Pendapat Kedua: Menyembelih dari tengkuk hukumnya halal. Ini adalah pendapat Abu Hanifah dan sahabatnya Muhammad bin al-Hasan asy-Syaibani, asy-Syafi’I dan Ahmad dalam riwayat lain dan Ibnu Hazm.
Dalilnya adalah sebagai berikut:
Pertama: Sabda Rasulullah shallallahu ‘alaihi wa sallam:
مَا أَنْهَرَ الدَّمَ وَذُكِرَ اسْمُ اللَّهِ عَلَيْهِ فَكُلُوهُ
“Apa-apa (dari sembelihan) jika darahnya mengalir dan disebut nama Allah, maka makanlah oleh kalian“ (HR. Bukhari dan Muslim)
Hadits di atas menunjukkan keumuman halalnya binatang yang disembelih, selama darahnya mengalir dan disebut nama Allah, termasuk di dalamnya binatang yang disembelih dari tengkuk atau dari lehernya.

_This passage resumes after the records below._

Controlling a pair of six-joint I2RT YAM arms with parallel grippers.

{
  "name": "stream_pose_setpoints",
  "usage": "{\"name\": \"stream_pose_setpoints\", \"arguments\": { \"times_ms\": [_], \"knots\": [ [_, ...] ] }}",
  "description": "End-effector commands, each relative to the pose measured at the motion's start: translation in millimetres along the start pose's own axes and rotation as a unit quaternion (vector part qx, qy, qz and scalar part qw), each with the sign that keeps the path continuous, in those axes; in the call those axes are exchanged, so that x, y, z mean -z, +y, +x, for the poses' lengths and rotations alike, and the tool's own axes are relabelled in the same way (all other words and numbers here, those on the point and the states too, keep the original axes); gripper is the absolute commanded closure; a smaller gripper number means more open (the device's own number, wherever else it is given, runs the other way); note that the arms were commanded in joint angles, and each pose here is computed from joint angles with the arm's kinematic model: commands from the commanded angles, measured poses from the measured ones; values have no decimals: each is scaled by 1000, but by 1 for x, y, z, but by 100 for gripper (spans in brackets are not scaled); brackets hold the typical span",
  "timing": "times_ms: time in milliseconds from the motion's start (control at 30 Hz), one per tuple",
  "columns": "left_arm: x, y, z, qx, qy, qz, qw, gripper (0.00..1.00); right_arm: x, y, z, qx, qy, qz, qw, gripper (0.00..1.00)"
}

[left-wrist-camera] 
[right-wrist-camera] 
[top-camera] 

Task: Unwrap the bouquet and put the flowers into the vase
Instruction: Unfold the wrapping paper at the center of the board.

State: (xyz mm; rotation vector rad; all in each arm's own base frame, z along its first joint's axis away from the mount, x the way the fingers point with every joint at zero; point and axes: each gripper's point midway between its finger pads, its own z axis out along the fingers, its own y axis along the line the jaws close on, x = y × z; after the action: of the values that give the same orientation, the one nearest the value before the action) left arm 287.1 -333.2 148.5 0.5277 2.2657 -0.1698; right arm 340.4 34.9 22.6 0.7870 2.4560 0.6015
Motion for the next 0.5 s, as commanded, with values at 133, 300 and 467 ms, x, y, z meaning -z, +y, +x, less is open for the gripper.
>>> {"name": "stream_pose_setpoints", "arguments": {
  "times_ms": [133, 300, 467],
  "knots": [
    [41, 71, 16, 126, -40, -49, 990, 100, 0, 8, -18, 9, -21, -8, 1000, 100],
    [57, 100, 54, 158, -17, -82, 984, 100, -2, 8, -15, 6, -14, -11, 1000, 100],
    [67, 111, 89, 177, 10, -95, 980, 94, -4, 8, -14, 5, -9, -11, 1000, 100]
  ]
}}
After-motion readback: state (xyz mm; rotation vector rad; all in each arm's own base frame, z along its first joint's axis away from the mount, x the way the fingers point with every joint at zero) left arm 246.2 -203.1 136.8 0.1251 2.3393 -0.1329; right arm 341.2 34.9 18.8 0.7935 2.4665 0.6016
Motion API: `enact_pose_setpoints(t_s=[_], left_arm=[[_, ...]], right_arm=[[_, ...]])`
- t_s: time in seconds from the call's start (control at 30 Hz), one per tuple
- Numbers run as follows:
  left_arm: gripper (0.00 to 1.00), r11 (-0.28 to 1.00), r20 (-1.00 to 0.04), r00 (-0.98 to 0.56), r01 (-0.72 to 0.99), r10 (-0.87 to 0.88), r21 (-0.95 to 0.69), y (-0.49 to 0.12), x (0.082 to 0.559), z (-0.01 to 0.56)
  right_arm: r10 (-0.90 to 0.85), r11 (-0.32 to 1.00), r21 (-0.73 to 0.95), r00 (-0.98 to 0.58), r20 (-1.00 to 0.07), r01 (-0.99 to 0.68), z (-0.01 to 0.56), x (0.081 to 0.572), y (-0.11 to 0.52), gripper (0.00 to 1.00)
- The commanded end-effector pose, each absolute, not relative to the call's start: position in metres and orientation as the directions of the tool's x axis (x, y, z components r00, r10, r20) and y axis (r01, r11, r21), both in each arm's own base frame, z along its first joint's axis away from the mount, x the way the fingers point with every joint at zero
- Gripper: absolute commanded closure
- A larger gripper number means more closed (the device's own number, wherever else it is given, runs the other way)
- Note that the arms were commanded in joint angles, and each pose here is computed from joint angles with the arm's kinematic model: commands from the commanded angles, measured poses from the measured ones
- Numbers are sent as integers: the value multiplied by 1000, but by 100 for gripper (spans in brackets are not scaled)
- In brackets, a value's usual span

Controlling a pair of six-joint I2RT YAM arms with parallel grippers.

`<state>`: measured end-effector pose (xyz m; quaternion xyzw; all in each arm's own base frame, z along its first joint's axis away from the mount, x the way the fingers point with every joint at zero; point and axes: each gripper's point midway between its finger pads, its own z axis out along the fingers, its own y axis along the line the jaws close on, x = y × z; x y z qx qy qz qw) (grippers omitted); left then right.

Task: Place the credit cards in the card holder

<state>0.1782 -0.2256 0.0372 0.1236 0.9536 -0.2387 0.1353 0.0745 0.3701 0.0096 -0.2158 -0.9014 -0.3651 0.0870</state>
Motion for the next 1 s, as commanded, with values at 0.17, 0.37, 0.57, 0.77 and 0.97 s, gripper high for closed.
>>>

Kedua: Sebagaimana yang diriwayatkan Ibnu Abi Syaibah di dalam Mushannaf-nya (20151):
عَن عَلْقَمَةَ ، قَالَ : كَانَ حِمَارُ وَحْشٍ فِي دَارِ عَبْدِ اللهِ فَضَرَبَ رَجُلٌ عُنُقَهُ بِالسَّيْفِ وَذَكَرَ اسْمَ اللهِ عَلَيْهِ ، فَقَالَ ابْنُ مَسْعُودٍ : صَيْدٌ فَكُلُوهُ.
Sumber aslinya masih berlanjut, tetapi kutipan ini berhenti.